# Exercise details:
Show all lines from the listing below that contain "sheet".

# Stored data:
################
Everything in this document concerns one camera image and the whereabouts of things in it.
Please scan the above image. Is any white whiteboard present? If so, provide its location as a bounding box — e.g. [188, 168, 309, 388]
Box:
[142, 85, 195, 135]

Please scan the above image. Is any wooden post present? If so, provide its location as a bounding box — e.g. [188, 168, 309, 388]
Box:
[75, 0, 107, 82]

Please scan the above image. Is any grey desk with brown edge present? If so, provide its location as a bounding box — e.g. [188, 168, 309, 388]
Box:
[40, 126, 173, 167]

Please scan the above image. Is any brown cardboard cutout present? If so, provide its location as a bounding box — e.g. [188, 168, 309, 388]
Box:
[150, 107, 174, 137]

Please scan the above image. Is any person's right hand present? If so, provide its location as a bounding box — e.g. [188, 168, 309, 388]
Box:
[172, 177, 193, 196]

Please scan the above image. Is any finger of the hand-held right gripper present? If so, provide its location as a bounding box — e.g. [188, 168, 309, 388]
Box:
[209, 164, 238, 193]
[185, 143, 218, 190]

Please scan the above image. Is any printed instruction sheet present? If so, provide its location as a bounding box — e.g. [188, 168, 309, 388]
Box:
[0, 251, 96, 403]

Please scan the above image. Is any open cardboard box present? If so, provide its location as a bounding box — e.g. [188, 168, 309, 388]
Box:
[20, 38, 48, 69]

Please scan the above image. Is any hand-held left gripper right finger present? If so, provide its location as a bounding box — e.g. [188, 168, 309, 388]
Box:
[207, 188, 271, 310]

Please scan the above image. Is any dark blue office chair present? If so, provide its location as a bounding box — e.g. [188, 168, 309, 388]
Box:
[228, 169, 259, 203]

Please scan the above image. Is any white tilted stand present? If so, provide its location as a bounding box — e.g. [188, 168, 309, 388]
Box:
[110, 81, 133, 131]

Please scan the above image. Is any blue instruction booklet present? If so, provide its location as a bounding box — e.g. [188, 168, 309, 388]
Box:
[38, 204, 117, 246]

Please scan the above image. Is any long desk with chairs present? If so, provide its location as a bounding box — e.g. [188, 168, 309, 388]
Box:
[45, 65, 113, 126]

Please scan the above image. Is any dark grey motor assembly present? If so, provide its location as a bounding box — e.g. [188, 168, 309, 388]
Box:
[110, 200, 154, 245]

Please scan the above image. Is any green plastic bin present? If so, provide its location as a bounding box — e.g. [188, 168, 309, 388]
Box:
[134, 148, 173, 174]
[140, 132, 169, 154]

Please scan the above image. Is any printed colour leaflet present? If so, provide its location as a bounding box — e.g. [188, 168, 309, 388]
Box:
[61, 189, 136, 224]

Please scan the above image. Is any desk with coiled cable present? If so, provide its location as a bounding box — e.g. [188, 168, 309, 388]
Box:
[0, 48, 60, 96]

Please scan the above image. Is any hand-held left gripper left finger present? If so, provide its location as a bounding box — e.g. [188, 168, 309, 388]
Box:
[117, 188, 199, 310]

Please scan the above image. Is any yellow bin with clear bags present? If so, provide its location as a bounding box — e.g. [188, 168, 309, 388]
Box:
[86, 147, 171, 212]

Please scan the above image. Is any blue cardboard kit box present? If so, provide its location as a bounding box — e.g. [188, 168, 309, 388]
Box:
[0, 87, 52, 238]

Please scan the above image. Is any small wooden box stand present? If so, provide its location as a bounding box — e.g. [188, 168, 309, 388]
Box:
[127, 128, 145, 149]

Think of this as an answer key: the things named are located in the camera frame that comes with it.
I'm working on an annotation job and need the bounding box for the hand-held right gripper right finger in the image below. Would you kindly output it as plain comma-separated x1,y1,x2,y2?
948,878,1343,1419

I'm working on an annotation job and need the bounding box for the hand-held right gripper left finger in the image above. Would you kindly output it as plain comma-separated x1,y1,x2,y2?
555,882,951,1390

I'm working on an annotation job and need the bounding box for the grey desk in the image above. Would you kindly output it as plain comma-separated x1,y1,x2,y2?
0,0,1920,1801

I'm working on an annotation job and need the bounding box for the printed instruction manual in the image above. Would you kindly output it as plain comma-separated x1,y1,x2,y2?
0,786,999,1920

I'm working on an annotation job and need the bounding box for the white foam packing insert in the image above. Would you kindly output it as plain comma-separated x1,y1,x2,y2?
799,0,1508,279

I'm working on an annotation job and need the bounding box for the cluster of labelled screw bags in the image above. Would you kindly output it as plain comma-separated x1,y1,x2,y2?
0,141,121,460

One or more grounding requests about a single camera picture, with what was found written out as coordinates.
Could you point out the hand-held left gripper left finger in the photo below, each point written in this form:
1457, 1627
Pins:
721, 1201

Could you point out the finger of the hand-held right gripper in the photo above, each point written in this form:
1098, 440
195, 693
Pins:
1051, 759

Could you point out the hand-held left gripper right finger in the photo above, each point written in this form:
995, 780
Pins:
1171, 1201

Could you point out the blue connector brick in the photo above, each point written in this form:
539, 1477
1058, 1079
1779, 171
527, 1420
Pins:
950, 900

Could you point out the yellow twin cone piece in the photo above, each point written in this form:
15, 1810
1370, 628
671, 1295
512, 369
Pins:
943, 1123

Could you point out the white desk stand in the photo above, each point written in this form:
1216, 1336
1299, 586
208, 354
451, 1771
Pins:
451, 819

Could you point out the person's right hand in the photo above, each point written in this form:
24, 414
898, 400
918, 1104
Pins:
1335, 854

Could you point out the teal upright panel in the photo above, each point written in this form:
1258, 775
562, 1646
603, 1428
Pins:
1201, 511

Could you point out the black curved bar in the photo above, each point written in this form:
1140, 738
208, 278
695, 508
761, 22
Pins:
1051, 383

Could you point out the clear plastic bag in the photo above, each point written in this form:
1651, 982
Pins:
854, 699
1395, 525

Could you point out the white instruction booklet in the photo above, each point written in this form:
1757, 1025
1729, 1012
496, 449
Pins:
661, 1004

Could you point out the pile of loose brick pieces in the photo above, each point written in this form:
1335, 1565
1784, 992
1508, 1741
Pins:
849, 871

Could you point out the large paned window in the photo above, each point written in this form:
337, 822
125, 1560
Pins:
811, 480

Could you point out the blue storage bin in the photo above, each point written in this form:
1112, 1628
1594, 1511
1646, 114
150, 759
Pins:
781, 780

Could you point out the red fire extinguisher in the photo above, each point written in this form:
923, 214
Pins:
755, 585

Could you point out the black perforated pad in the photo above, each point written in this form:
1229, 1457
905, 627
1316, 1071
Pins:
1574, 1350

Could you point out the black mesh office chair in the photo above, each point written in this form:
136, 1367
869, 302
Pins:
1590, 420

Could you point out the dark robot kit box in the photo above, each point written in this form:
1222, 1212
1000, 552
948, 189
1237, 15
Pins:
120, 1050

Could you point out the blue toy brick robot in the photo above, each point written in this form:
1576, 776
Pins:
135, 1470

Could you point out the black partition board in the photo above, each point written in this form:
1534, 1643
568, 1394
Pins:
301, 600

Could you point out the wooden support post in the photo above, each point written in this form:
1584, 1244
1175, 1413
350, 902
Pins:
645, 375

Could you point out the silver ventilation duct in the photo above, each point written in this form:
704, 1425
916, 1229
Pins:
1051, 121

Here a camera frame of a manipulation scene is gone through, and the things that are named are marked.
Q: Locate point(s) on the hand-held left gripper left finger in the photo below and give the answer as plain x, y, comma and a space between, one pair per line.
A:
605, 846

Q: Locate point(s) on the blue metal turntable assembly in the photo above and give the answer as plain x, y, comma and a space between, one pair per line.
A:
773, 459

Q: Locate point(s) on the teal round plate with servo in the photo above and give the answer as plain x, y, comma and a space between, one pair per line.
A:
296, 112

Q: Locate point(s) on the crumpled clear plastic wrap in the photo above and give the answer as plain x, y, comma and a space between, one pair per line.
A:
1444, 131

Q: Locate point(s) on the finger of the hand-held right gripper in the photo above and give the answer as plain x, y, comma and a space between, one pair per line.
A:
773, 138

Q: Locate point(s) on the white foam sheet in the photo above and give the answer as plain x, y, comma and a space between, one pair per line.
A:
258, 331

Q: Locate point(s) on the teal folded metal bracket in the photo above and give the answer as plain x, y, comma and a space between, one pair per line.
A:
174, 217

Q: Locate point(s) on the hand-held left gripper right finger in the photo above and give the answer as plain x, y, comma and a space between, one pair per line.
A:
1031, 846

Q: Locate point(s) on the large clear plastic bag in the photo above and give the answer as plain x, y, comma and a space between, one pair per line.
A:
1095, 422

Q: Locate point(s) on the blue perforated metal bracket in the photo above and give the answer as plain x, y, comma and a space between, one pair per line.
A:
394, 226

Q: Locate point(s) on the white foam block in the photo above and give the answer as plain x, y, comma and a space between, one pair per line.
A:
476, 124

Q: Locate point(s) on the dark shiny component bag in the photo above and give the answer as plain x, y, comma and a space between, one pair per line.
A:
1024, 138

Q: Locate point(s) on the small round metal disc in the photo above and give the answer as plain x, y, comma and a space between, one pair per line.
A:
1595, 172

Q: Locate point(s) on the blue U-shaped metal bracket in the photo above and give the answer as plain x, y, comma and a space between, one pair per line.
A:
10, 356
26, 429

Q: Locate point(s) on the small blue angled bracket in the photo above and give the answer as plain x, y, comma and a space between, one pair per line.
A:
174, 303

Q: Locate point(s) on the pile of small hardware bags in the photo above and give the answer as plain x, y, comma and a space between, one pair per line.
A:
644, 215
################
# Exercise response:
Please scan the above image. Is any printed instruction sheet present? If so, provide its location as a bounding box — e.g. [188, 168, 309, 388]
Q: Locate point(s) on the white foam sheet in the photo above and give the answer as plain x, y, comma and a space between, one pair per line.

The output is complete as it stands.